Beginning at the line that includes "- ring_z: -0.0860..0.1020", print each remaining line of the data word for word. Output nothing else.

── DATASET EXTRACT ──

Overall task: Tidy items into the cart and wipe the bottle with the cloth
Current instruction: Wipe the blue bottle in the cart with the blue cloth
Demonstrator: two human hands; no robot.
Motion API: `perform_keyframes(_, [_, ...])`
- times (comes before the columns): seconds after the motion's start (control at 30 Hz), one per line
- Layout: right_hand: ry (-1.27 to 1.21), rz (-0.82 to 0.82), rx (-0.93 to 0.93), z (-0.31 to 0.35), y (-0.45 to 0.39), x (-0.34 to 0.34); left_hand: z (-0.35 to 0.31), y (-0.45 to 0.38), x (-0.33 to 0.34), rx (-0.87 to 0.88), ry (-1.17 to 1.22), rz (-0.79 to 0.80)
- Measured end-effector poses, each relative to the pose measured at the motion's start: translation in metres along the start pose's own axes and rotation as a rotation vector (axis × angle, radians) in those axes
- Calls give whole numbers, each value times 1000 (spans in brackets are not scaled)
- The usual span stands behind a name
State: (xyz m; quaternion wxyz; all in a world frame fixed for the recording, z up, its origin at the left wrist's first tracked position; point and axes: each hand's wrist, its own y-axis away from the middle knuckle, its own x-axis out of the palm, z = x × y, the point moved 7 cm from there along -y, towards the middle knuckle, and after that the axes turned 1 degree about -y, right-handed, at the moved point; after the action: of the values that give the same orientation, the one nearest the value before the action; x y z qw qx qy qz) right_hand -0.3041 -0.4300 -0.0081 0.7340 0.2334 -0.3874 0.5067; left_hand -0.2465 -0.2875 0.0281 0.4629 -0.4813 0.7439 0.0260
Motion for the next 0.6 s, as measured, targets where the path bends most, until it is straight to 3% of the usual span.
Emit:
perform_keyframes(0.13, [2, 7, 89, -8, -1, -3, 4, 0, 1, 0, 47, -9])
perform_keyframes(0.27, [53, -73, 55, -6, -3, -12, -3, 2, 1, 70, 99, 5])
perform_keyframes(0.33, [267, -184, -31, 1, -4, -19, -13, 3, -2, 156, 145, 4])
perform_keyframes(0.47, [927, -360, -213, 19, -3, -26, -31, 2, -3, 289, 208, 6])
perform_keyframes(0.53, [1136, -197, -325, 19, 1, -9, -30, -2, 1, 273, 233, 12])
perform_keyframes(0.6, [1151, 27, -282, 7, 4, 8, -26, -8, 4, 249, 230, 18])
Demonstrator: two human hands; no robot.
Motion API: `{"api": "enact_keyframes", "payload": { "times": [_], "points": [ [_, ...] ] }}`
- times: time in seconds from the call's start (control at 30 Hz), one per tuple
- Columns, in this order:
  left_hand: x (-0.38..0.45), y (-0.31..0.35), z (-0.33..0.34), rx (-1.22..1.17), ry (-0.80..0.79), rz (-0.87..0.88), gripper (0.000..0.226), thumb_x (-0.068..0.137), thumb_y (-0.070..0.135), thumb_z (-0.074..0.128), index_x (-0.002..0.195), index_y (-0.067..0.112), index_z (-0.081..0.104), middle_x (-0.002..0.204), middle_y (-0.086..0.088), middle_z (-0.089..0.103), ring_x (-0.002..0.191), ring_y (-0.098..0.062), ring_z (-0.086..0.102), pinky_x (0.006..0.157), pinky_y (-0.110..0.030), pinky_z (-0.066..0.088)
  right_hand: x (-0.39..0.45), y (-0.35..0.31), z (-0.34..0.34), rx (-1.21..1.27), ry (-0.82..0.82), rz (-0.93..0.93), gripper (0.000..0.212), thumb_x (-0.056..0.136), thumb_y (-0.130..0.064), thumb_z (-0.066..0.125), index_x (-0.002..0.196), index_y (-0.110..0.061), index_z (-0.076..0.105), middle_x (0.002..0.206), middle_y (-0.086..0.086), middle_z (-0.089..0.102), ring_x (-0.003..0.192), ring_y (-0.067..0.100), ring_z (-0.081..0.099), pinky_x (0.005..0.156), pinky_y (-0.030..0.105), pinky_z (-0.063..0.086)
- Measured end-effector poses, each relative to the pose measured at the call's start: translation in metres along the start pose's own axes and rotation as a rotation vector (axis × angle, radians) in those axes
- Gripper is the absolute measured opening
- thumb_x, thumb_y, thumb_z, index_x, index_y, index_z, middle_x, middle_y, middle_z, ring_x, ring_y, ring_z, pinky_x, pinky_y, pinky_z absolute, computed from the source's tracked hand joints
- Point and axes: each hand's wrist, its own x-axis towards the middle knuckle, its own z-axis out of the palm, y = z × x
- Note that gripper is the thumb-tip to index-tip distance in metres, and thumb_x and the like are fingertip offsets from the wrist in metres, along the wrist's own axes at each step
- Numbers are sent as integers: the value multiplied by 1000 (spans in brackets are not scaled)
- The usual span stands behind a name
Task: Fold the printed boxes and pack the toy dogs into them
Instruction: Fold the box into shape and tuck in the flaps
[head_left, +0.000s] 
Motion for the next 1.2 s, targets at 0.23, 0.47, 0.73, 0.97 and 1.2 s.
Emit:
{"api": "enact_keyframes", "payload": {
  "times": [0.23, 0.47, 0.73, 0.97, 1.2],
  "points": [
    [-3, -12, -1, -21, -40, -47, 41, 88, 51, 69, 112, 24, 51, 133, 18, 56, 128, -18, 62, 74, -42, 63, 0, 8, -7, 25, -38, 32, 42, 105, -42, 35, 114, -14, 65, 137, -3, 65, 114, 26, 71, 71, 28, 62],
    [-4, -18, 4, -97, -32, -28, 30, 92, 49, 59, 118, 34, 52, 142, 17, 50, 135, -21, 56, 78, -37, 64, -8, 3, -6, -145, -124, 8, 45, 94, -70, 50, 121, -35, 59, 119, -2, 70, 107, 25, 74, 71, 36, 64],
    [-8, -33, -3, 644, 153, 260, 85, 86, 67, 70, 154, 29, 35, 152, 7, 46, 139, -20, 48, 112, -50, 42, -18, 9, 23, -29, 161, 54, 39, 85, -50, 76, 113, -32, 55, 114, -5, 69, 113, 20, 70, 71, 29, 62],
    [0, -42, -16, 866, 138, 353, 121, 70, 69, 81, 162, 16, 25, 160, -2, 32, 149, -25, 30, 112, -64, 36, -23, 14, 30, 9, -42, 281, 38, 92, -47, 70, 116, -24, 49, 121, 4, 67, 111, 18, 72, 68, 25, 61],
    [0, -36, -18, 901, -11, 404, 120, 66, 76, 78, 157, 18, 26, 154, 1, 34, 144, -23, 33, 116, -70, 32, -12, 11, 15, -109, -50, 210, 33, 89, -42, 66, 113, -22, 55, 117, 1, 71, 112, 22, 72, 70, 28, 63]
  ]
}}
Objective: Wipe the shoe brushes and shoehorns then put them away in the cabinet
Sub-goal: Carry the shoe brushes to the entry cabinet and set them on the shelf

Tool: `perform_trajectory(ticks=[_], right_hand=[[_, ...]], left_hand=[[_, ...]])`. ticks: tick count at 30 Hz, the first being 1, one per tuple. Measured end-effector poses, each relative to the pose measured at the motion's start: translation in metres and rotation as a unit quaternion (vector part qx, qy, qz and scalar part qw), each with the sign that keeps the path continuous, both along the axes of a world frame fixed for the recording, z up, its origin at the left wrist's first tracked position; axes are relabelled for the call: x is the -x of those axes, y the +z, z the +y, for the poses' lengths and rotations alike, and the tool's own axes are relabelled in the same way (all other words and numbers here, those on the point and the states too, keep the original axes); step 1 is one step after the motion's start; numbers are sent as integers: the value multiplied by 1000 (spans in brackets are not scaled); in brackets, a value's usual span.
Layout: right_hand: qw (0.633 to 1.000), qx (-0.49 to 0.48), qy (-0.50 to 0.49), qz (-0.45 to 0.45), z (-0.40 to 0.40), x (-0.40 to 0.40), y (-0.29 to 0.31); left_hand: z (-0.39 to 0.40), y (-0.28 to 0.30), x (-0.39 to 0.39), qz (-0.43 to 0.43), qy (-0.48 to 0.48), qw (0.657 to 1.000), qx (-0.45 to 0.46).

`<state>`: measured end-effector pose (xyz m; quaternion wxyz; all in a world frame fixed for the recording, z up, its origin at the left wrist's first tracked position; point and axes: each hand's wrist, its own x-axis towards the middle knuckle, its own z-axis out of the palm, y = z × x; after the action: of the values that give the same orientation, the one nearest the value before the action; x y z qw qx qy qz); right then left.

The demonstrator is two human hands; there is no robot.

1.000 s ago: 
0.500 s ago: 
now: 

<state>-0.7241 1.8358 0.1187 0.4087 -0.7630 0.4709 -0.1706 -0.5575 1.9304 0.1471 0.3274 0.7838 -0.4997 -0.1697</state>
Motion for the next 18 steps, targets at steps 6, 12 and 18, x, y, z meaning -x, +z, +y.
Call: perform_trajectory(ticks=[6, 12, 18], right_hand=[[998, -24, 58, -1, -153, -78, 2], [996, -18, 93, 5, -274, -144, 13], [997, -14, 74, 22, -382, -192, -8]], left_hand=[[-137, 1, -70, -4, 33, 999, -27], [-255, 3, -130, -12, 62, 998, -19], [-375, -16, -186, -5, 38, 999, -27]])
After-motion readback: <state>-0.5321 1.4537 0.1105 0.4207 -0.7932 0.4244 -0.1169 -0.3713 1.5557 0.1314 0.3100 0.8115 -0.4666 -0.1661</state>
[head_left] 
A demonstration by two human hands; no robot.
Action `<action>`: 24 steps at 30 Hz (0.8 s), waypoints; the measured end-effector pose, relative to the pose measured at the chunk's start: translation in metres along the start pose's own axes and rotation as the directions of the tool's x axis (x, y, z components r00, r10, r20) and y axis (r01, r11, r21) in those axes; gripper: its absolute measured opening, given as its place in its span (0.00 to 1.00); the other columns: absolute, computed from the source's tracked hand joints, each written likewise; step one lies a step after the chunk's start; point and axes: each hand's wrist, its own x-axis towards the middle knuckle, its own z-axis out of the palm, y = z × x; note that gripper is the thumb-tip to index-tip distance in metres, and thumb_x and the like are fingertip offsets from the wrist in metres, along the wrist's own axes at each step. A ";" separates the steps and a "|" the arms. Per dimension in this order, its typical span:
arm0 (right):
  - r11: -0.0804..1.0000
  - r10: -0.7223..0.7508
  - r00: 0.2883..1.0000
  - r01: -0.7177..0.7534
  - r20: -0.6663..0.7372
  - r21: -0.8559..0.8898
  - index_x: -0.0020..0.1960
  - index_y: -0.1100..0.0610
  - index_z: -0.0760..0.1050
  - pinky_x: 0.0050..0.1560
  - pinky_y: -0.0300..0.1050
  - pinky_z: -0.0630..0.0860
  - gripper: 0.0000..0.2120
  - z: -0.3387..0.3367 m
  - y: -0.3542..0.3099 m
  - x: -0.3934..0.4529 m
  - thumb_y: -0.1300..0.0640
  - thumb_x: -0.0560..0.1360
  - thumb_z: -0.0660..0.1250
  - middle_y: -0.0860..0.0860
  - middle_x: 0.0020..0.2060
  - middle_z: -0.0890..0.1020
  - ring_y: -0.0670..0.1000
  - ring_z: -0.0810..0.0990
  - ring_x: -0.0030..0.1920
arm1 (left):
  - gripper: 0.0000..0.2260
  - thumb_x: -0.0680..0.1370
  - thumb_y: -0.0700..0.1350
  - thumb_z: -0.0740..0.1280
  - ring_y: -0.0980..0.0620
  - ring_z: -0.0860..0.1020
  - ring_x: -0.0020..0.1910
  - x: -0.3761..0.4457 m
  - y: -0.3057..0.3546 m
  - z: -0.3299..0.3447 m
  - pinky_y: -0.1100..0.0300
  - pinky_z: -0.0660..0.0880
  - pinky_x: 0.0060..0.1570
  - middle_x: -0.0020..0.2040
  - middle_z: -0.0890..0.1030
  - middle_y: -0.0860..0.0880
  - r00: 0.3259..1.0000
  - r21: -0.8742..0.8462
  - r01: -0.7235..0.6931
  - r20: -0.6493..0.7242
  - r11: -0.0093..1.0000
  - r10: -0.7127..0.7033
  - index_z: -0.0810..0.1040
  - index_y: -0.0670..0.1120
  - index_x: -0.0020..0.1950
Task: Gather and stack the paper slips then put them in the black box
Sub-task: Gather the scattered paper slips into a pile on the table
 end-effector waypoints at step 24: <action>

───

**ANSWER SECTION**:
  - ring_z: -0.0860..0.1020
  - ring_x: -0.0020..0.1910
  - x: -0.3761..0.4457 m
  - y: -0.3057..0.3546 m
  - z: -0.3299..0.3447 m
  - pinky_y: -0.1100..0.0300
  - pinky_z: -0.0660..0.0880
  - pinky_x: 0.0060..0.1570
  - middle_x: -0.0020..0.2040
  - middle_z: -0.0890..0.1030
  - middle_y: -0.0860..0.0880
  - r00: 0.3259..1.0000
  - r21: -0.8742..0.8462
  - r01: -0.7235..0.6931
  - r20: -0.6493..0.7242
  - r11: -0.0093..1.0000
  - r10: -0.7127..0.7033
  - index_z: -0.0810..0.1040
  - index_y: -0.0670..0.1120
  - index_x: -0.0020..0.1950
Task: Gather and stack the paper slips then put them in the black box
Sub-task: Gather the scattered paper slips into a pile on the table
 end-effector waypoints at step 24: <action>

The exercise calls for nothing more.